[Dataset items]
Start of Block

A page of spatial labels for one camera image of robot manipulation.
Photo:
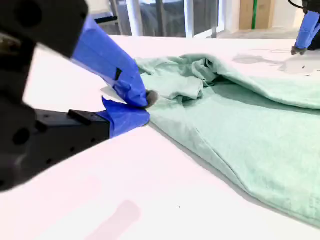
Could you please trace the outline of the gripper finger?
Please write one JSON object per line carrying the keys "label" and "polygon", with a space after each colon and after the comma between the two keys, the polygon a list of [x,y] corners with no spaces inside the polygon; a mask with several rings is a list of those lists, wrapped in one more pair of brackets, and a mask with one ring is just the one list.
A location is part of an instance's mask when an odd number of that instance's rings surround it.
{"label": "gripper finger", "polygon": [[37,110],[35,174],[150,121],[150,114],[143,108],[105,98],[102,103],[105,109],[99,112]]}
{"label": "gripper finger", "polygon": [[291,48],[291,55],[303,55],[309,46],[309,39],[313,31],[313,12],[307,11],[301,23],[298,36],[294,46]]}
{"label": "gripper finger", "polygon": [[84,0],[3,0],[0,3],[0,68],[28,73],[37,44],[101,77],[128,105],[149,108],[136,62],[89,15]]}
{"label": "gripper finger", "polygon": [[318,12],[307,12],[309,33],[307,37],[308,48],[320,47],[320,14]]}

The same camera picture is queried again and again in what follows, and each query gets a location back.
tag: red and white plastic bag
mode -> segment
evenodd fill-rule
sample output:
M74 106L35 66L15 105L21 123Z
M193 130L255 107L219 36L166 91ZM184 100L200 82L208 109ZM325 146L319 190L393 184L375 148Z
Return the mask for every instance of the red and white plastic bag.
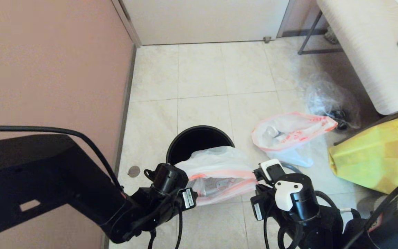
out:
M269 158L309 167L313 160L300 146L336 126L330 117L291 112L262 120L251 132L251 139Z
M222 202L256 189L248 157L230 146L196 151L176 167L188 175L187 187L198 193L197 205Z

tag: yellow bag
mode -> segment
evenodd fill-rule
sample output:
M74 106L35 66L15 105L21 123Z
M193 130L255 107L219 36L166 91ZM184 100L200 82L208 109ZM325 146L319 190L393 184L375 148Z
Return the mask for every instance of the yellow bag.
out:
M338 177L385 194L398 186L398 119L360 132L328 151L330 168Z

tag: white door
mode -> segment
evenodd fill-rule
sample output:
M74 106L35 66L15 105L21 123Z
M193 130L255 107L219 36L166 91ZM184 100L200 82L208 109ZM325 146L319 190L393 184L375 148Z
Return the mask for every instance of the white door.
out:
M276 38L289 0L123 0L142 44Z

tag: pink wall
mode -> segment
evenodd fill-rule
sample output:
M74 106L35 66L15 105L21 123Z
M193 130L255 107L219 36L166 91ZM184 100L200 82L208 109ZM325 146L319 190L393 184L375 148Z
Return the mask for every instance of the pink wall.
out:
M75 129L114 165L131 53L110 0L0 0L0 125ZM100 245L69 206L0 233L1 249Z
M310 29L320 9L316 0L290 0L291 13L284 23L284 31ZM322 16L317 28L327 27L325 17Z

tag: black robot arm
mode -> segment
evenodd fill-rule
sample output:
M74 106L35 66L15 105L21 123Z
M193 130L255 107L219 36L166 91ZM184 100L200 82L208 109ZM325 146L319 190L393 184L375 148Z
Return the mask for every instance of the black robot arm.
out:
M0 140L0 232L70 204L122 243L196 206L184 171L147 172L153 184L129 196L67 135Z

End of Block

• _ACTIVITY_:
Your job is to copy each entry exactly as written; the pictures do not go in.

• _THE ANSWER_:
A page of spatial labels for one camera image of robot manipulation.
Photo:
Could you please trace the outline of the gripper finger?
Please write one JSON object per line carrying the keys "label" and "polygon", with a space after each colon and after the comma between the two keys, the polygon a list of [x,y] corners with no spaces inside the polygon; a mask with several rings is a list of those lists, wrapped in one more pair of brackets, and a mask with one ring is just the one list.
A location is part of an instance's mask when an odd number of that instance's rings surround it.
{"label": "gripper finger", "polygon": [[37,110],[35,174],[150,121],[150,114],[143,108],[105,98],[102,103],[105,109],[99,112]]}
{"label": "gripper finger", "polygon": [[291,48],[291,55],[303,55],[309,46],[309,39],[313,31],[313,12],[307,11],[301,23],[298,36],[294,46]]}
{"label": "gripper finger", "polygon": [[84,0],[3,0],[0,3],[0,68],[28,73],[37,44],[101,77],[128,105],[149,108],[136,62],[89,15]]}
{"label": "gripper finger", "polygon": [[318,12],[307,12],[309,33],[307,37],[308,48],[320,47],[320,14]]}

The same camera picture is queried again and again in what follows, and each query gets a location back.
tag: red and white plastic bag
mode -> segment
evenodd fill-rule
sample output:
M74 106L35 66L15 105L21 123Z
M193 130L255 107L219 36L166 91ZM184 100L200 82L208 109ZM325 146L319 190L393 184L375 148Z
Return the mask for every instance of the red and white plastic bag.
out:
M269 158L309 167L313 160L300 146L336 126L330 117L291 112L262 120L251 132L251 139Z
M222 202L256 189L248 157L230 146L196 151L176 167L188 175L187 187L198 193L197 205Z

tag: yellow bag
mode -> segment
evenodd fill-rule
sample output:
M74 106L35 66L15 105L21 123Z
M193 130L255 107L219 36L166 91ZM184 100L200 82L208 109ZM325 146L319 190L393 184L375 148Z
Return the mask for every instance of the yellow bag.
out:
M338 177L385 194L398 186L398 119L360 132L328 151L330 168Z

tag: white door
mode -> segment
evenodd fill-rule
sample output:
M74 106L35 66L15 105L21 123Z
M193 130L255 107L219 36L166 91ZM184 100L200 82L208 109ZM325 146L319 190L393 184L375 148Z
Return the mask for every instance of the white door.
out:
M276 38L289 0L123 0L142 44Z

tag: pink wall
mode -> segment
evenodd fill-rule
sample output:
M74 106L35 66L15 105L21 123Z
M193 130L255 107L219 36L166 91ZM184 100L200 82L208 109ZM325 146L319 190L393 184L375 148Z
Return the mask for every instance of the pink wall.
out:
M75 129L114 165L131 53L110 0L0 0L0 125ZM100 245L69 206L0 233L1 249Z
M310 29L320 9L316 0L290 0L291 13L284 23L284 31ZM322 16L317 28L327 27L325 17Z

tag: black robot arm
mode -> segment
evenodd fill-rule
sample output:
M74 106L35 66L15 105L21 123Z
M193 130L255 107L219 36L166 91ZM184 100L200 82L208 109ZM325 146L319 190L393 184L375 148Z
Return the mask for every instance of the black robot arm.
out:
M0 140L0 232L70 204L122 243L196 206L184 171L147 172L153 184L129 196L67 135Z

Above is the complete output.